Apologies if this has been mentioned before - I haven't had time to read the whole thread right back from the start. But I've
finally managed to get into my wife's self-assessment form, after only two days of tearing at what little remains of my hair. Grrrrrr! And all because she switched her telephone provider last year.....
....Which had meant that she was forced to start using a new phone number, because her old number couldn't be ported to the new account. (Don't even ask - just
don't.
) Which meant that when the HMRC gateway was trying to send her the access code for this year, it sent it to a dead phone number
qui n'existe plus.
And if you thought that would have prompted the HMRC website to say "sorry, that isn't working, got an alternative number we can try?", you'd have won this year's GHOTY prize. (That's Gullible Hopeful Of The Year). Nope, it said, you'll need to give us your passport details, and details of any new credit agreements (she had none), or your P60 (she doesn't have one), or your state and private pension details for the year before last, to the exact last pound, and we'll chop you off at the legs if you can't guess the same figure as us within four tries.

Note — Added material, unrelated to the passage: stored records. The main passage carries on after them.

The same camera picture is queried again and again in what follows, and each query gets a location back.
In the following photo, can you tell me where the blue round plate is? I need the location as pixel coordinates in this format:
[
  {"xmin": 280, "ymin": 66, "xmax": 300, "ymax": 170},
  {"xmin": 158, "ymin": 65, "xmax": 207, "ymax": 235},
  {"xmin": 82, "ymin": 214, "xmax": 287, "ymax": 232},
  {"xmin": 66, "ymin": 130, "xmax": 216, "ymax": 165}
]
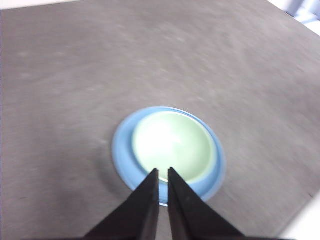
[{"xmin": 110, "ymin": 106, "xmax": 227, "ymax": 207}]

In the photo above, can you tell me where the green ribbed bowl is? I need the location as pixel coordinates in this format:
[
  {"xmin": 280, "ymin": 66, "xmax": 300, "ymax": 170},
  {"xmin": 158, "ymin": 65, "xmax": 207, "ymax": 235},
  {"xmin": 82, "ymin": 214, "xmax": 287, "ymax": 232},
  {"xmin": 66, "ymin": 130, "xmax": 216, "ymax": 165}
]
[{"xmin": 131, "ymin": 111, "xmax": 218, "ymax": 184}]

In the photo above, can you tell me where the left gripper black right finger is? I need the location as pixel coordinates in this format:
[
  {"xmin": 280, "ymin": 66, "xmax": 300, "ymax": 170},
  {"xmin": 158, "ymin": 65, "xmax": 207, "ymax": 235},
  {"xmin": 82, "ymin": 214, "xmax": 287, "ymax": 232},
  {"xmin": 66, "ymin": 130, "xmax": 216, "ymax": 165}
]
[{"xmin": 168, "ymin": 167, "xmax": 248, "ymax": 240}]

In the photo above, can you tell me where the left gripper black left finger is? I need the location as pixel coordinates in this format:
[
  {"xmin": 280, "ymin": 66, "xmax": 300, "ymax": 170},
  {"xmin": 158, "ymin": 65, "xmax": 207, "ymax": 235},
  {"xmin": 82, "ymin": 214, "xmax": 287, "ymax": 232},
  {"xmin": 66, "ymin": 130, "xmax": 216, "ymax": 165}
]
[{"xmin": 82, "ymin": 168, "xmax": 160, "ymax": 240}]

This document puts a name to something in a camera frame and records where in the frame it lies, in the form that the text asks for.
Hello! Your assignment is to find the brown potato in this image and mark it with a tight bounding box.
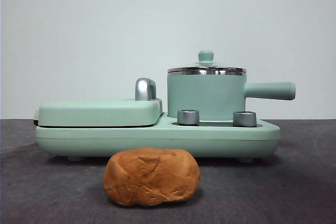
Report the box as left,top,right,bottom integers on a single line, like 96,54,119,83
103,147,201,207

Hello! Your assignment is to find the mint green breakfast machine base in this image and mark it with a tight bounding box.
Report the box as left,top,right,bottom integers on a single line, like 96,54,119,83
35,112,281,162

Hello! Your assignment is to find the mint green handled pot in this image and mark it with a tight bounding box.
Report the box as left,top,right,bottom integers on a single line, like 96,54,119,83
166,69,297,120

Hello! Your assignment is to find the mint green grill lid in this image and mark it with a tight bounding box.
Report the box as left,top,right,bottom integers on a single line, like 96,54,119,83
33,97,164,128

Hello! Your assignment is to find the silver control knob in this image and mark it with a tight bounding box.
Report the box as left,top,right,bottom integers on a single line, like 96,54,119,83
177,109,200,125
232,110,257,127

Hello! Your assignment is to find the glass pot lid green knob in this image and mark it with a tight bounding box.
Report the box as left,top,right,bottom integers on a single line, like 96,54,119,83
167,49,247,74

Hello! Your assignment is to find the chrome grill lid handle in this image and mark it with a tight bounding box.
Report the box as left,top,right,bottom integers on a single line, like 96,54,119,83
134,77,158,101

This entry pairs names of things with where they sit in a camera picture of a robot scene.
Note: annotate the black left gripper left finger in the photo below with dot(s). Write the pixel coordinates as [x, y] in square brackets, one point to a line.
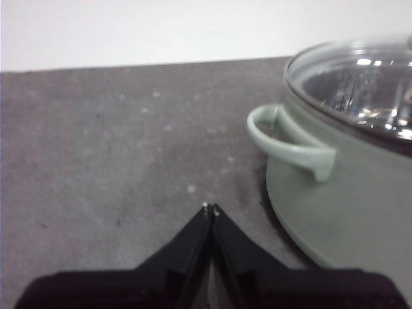
[154, 283]

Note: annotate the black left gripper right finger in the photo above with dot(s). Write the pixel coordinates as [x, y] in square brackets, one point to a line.
[273, 286]

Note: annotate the glass lid with green knob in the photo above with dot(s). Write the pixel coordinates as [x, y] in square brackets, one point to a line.
[354, 80]

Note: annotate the pale green electric steamer pot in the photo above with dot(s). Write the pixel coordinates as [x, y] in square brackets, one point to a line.
[347, 199]

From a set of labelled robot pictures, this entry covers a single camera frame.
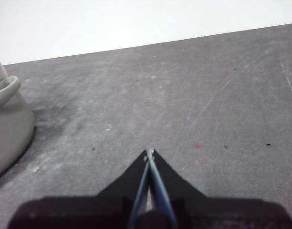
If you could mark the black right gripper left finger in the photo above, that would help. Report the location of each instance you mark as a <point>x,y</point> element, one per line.
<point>88,212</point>

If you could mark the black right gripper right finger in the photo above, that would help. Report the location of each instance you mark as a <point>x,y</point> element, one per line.
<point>219,212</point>

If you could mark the pale green electric cooking pot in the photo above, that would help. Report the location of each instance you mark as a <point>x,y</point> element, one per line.
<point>10,124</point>

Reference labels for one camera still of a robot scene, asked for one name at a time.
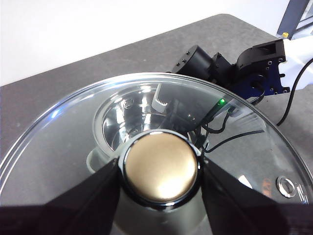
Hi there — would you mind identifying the blue-grey metal frame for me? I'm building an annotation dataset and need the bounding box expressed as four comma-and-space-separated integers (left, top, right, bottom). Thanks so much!
277, 0, 313, 41

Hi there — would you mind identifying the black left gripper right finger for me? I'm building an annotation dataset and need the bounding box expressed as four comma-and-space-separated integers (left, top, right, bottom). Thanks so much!
201, 159, 313, 235

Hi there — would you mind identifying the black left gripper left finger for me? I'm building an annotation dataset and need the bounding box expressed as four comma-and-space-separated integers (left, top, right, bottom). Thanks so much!
0, 158, 122, 235

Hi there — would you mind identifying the pale green electric pot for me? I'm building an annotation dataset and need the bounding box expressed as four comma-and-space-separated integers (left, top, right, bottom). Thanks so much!
85, 82, 211, 228

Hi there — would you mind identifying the black camera cable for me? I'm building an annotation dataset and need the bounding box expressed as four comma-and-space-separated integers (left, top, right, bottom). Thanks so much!
201, 57, 313, 154

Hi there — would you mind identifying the glass lid with green knob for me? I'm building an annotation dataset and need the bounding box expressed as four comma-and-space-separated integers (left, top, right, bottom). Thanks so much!
0, 71, 313, 235

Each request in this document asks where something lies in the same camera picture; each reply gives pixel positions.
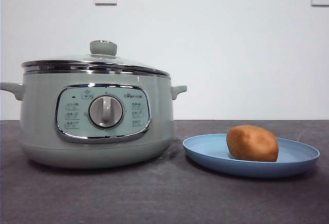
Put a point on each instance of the brown potato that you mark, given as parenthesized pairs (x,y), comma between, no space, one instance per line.
(252,144)

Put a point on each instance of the pale green electric steamer pot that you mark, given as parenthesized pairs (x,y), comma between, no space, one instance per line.
(38,121)

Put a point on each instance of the glass lid with green knob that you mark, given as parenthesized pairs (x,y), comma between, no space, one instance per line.
(102,48)

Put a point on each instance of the blue round plate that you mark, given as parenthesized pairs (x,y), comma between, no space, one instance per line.
(205,149)

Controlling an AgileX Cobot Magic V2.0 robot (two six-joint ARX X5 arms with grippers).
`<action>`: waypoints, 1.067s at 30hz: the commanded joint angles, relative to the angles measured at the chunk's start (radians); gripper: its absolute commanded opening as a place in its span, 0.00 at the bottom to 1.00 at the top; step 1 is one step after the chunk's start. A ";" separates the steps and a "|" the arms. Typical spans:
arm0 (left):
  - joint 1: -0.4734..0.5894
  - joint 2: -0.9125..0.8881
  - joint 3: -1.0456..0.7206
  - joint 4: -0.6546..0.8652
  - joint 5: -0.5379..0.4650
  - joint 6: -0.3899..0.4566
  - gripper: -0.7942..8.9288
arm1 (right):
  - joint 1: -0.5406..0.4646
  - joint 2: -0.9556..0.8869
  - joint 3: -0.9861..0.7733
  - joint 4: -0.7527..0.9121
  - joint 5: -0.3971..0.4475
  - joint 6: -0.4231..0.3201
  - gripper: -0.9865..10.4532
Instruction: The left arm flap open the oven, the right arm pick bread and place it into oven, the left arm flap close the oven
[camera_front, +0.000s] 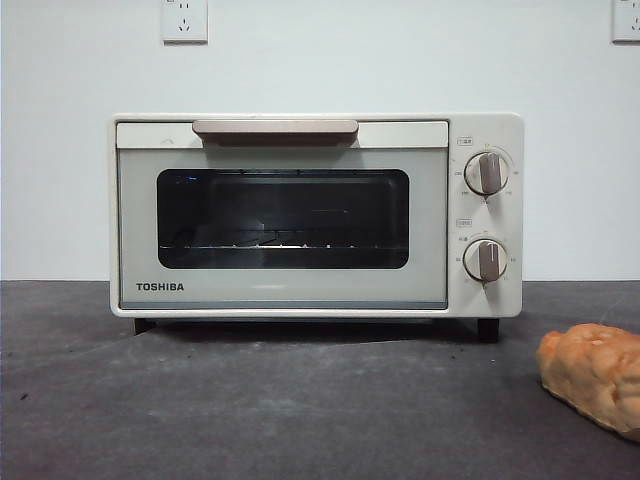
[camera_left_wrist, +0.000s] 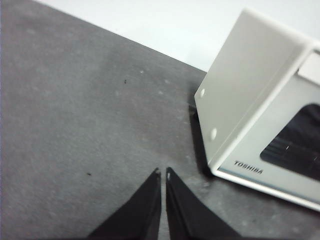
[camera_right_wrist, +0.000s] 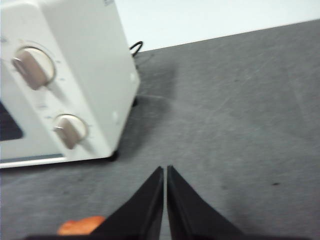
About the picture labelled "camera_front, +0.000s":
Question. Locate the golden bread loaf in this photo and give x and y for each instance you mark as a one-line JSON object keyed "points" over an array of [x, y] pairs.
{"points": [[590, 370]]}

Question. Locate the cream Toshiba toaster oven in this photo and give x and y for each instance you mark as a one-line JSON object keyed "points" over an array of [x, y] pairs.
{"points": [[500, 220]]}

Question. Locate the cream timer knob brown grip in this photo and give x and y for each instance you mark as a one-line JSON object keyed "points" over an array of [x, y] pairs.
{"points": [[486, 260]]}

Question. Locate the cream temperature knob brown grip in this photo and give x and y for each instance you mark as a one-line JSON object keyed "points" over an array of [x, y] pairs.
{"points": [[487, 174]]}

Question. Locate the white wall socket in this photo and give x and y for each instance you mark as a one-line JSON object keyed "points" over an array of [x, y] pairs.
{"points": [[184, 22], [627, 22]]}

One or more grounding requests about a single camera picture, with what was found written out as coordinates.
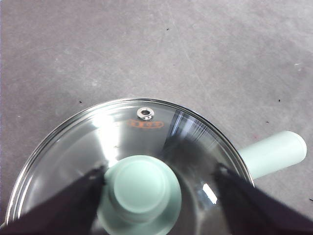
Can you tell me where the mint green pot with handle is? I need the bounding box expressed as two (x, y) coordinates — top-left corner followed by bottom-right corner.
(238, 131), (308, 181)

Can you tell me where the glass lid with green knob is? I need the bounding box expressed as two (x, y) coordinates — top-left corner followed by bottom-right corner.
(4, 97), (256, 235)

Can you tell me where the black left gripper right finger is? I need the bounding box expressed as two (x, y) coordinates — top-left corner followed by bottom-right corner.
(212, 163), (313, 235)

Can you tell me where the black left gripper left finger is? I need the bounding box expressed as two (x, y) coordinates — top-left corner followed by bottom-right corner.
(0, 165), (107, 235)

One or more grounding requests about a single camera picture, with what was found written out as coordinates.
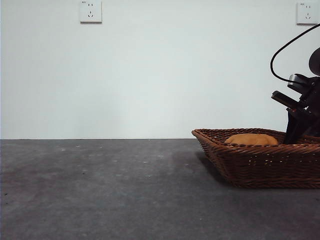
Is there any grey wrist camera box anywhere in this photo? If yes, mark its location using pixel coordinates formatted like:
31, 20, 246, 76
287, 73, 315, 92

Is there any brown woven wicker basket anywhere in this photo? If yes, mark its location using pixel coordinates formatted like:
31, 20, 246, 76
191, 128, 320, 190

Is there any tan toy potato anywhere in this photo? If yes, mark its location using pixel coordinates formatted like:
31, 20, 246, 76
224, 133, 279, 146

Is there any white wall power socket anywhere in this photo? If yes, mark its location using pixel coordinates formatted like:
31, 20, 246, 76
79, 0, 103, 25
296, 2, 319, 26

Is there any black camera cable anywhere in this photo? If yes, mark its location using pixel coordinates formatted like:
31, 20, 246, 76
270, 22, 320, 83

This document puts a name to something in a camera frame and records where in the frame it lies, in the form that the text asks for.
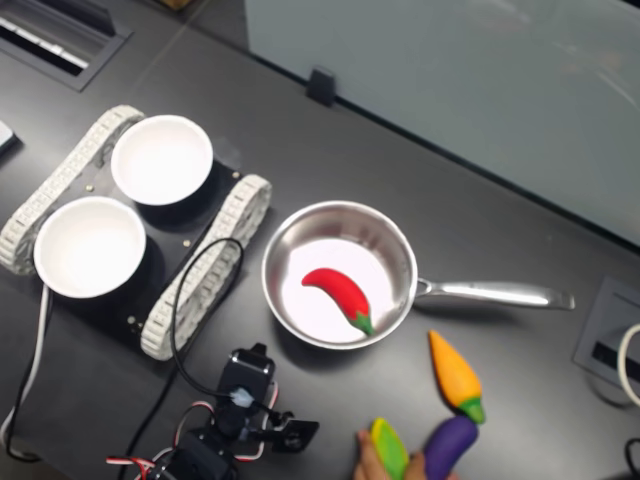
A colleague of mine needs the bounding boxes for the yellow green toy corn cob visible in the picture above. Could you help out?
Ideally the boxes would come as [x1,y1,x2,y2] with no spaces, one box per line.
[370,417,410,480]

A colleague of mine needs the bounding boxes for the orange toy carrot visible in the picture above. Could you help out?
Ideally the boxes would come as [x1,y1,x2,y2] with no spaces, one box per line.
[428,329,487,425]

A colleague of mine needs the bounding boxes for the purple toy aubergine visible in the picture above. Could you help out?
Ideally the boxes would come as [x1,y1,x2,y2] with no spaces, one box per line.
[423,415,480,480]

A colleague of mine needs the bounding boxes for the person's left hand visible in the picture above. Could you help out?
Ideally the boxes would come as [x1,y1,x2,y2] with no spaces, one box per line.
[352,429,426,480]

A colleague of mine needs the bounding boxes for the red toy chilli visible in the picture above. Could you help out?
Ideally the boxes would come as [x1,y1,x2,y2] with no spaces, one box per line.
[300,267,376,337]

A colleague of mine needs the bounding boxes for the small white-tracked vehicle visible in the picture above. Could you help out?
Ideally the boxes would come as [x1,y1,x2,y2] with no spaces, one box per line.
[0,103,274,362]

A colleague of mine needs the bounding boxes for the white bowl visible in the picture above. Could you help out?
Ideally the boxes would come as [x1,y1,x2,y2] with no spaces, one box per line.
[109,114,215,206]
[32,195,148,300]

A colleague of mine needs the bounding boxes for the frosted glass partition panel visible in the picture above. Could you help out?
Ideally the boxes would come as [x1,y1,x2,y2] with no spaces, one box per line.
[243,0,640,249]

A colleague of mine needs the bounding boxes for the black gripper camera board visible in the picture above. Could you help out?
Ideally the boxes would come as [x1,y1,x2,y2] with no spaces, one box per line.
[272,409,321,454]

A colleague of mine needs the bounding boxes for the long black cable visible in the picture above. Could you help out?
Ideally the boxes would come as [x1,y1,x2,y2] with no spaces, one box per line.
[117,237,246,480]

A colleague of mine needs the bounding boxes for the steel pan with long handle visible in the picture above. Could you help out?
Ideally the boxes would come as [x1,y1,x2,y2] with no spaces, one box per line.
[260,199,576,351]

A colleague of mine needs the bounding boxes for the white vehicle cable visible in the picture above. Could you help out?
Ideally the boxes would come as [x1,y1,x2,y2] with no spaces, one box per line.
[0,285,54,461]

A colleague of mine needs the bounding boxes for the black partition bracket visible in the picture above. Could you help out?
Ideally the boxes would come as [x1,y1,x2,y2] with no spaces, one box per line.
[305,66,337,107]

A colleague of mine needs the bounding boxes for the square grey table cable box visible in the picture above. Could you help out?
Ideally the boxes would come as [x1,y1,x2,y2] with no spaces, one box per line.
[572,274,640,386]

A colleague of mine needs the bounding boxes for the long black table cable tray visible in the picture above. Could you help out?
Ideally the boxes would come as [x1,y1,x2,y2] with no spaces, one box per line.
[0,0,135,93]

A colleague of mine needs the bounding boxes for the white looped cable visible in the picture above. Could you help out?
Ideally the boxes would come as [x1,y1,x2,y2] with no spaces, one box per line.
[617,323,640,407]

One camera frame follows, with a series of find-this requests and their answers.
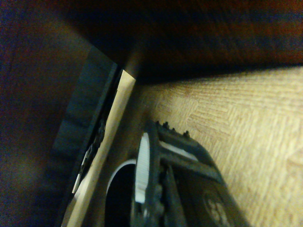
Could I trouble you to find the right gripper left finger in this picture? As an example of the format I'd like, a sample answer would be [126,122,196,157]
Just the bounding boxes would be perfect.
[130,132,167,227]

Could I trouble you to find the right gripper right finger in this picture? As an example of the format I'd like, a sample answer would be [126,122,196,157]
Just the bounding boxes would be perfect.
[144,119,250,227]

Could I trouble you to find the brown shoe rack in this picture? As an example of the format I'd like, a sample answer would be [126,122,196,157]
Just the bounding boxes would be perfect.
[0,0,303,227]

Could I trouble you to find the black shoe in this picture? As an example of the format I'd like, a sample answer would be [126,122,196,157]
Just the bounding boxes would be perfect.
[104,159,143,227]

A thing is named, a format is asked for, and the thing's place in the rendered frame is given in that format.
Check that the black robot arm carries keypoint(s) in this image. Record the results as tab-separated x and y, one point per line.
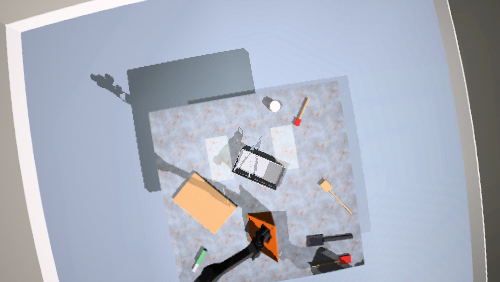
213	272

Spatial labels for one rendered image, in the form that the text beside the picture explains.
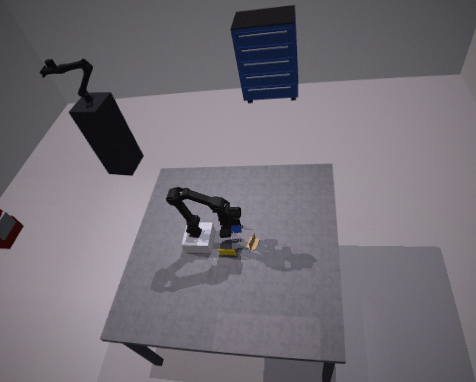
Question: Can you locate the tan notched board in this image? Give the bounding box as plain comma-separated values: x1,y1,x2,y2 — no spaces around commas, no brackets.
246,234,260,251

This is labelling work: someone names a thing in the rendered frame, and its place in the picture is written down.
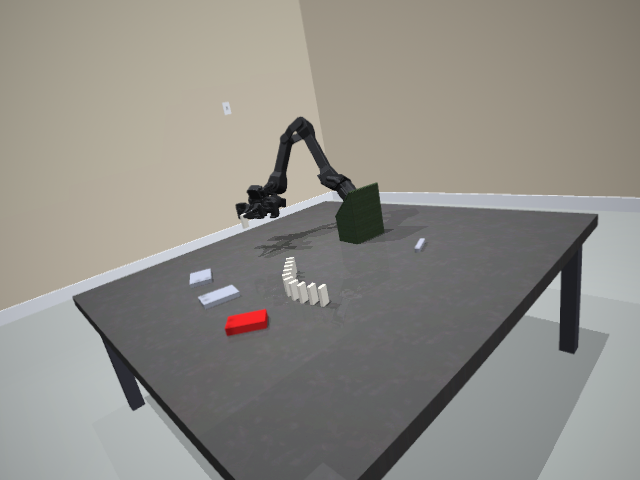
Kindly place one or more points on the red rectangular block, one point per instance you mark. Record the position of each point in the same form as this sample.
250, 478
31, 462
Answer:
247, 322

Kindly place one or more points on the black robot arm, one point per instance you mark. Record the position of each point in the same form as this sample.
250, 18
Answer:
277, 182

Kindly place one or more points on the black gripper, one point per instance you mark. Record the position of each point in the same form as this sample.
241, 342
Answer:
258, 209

There was, of course, an option for "
I haven't got these records, what do I do now?" Clicking on it produced two options: "
Try later" and "
Go back to the start and have another go." Neither of which seemed to answering the effing question.
Four hours of desperate drawer-rummaging later, my wife found a draft printout of last year's tax form with the pension figures on them, and we were very graciously allowed far enough into the account to propose a new phone number. And then things started to get a little easier.
......But not before I'd had to stop HMRC's attempt to automatically stop sending paper-mail notifications about important matters such as impending fines. Instead, it said, they'd be sent to my wife's HMRC account. And we were given a neat little text box to explain why we were being so obstinate?
"Because I don't effing well spend my every waking hour signed in to your diabolical Kafka website," I thundered on her behalf. "I mean, it's not exactly Facebook, is it? Logging in once a year is once a year too often, you morons, and I'll see you in hell before I jump through any more stupid hoops so that you can do less work and fine me for the pleasure of not knowing what's going on inside your cretinous little minds."
Then I deleted that and wrote "don't use the internet" instead.